On Thu, Mar 19, 2020 at 2:14 AM Joerg Roedel <joro@xxxxxxxxxx> wrote:
>
> From: Joerg Roedel <jroedel@xxxxxxx>
>
> Keep NMI state in SEV-ES code so the kernel can re-enable NMIs for the
> vCPU when it reaches IRET.

IIRC I suggested just re-enabling NMI in C from do_nmi().  What was
wrong with that approach?

> +#ifdef CONFIG_AMD_MEM_ENCRYPT
> +SYM_CODE_START(sev_es_iret_user)
> +       UNWIND_HINT_IRET_REGS offset=8
> +       /*
> +        * The kernel jumps here directly from
> +        * swapgs_restore_regs_and_return_to_usermode. %rsp points already to
> +        * trampoline stack, but %cr3 is still from kernel. User-regs are live
> +        * except %rdi. Switch to user CR3, restore user %rdi and user gs_base
> +        * and single-step over IRET
> +        */
> +       SWITCH_TO_USER_CR3_STACK scratch_reg=%rdi
> +       popq    %rdi
> +       SWAPGS
> +       /*
> +        * Enable single-stepping and execute IRET. When IRET is
> +        * finished the resulting #DB exception will cause a #VC
> +        * exception to be raised. The #VC exception handler will send a
> +        * NMI-complete message to the hypervisor to re-open the NMI
> +        * window.

This is distressing to say the least.  The sequence if events is, roughly:

1. We're here with NMI masking in an unknown state because do_nmi()
and any nested faults could have done IRET, at least architecturally.
NMI could occur or it could not.  I suppose that, on SEV-ES, as least
on current CPUs, NMI is definitely masked.  What about on newer CPUs?
What if we migrate?

> +        */
> +sev_es_iret_kernel:
> +       pushf
> +       btsq $X86_EFLAGS_TF_BIT, (%rsp)
> +       popf

Now we have TF on, NMIs (architecturally) in unknown state.

> +       iretq

This causes us to pop the NMI frame off the stack.  Assuming the NMI
restart logic is invoked (which is maybe impossible?), we get #DB,
which presumably is actually delivered.  And we end up on the #DB
stack, which might already have been in use, so we have a potential
increase in nesting.  Also, #DB may be called from an unexpected
context.

Now somehow #DB is supposed to invoke #VC, which is supposed to do the
magic hypercall, and all of this is supposed to be safe?  Or is #DB
unconditionally redirected to #VC?  What happens if we had no stack
(e.g. we interrupted SYSCALL) or we were already in #VC to begin with?
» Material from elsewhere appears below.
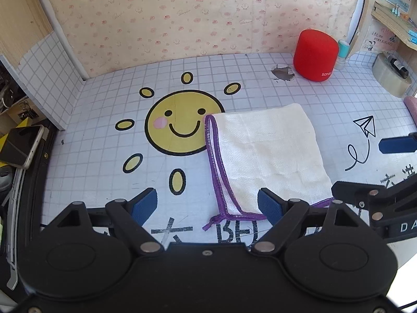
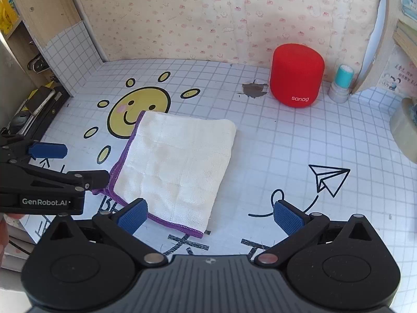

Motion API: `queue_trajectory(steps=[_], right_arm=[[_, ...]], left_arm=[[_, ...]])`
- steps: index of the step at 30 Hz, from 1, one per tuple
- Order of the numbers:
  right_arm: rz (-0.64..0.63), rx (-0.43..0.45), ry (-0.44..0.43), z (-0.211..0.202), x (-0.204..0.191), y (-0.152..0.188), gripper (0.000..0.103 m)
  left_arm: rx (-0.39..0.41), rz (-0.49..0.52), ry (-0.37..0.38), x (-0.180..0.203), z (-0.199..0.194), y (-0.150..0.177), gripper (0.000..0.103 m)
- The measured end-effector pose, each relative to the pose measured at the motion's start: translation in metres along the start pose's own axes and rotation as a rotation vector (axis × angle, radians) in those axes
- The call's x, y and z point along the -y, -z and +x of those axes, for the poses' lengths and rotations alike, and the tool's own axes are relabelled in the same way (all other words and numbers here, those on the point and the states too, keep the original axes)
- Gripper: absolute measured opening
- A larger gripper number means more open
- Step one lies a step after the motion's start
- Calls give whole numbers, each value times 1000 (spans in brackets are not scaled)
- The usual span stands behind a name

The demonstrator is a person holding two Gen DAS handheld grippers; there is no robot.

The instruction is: Fold towel

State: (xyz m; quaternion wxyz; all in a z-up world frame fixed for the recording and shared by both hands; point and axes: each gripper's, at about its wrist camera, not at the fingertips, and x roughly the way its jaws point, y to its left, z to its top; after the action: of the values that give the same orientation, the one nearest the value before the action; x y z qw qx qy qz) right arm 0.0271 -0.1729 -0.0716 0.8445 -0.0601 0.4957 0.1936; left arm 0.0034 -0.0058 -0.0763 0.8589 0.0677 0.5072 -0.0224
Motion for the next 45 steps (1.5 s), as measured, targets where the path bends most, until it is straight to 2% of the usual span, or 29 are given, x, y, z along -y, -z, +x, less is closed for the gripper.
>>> queue_trajectory(steps=[8,12,14,18,25,30,37,45], right_arm=[[-40,62,-51,-21,10,-10,103],[6,79,-30,-33,9,-12,103],[39,72,-21,-36,7,-8,103],[81,43,13,-38,-1,7,103],[154,17,62,-36,-10,23,103],[167,42,95,-41,-11,12,103],[149,52,122,-41,-12,0,103],[137,54,122,-37,-13,-6,103]], left_arm=[[5,62,-8,20,-21,10,85],[-7,51,10,20,-30,12,85],[-21,63,15,18,-32,13,85],[-1,70,30,13,-39,16,85],[-20,6,73,2,-40,14,85],[-11,-26,75,-3,-41,9,85],[24,-7,52,-2,-45,5,85],[20,-76,64,-16,-42,1,85]])
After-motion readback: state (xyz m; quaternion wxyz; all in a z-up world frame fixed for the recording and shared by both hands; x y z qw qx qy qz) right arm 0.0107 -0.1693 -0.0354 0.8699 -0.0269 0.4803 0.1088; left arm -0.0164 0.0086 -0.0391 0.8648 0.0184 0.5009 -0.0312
I think there are two credible ways to approach this:

1. Just put the NMI unmask in do_nmi().  The kernel *already* knows
how to handle running do_nmi() with NMIs unmasked.  This is much, much
simpler than your code.

2. Have an entirely separate NMI path for the
SEV-ES-on-misdesigned-CPU case.  And have very clear documentation for
what prevents this code from being executed on future CPUs (Zen3?)
that have this issue fixed for real?

This hybrid code is no good.

--Andy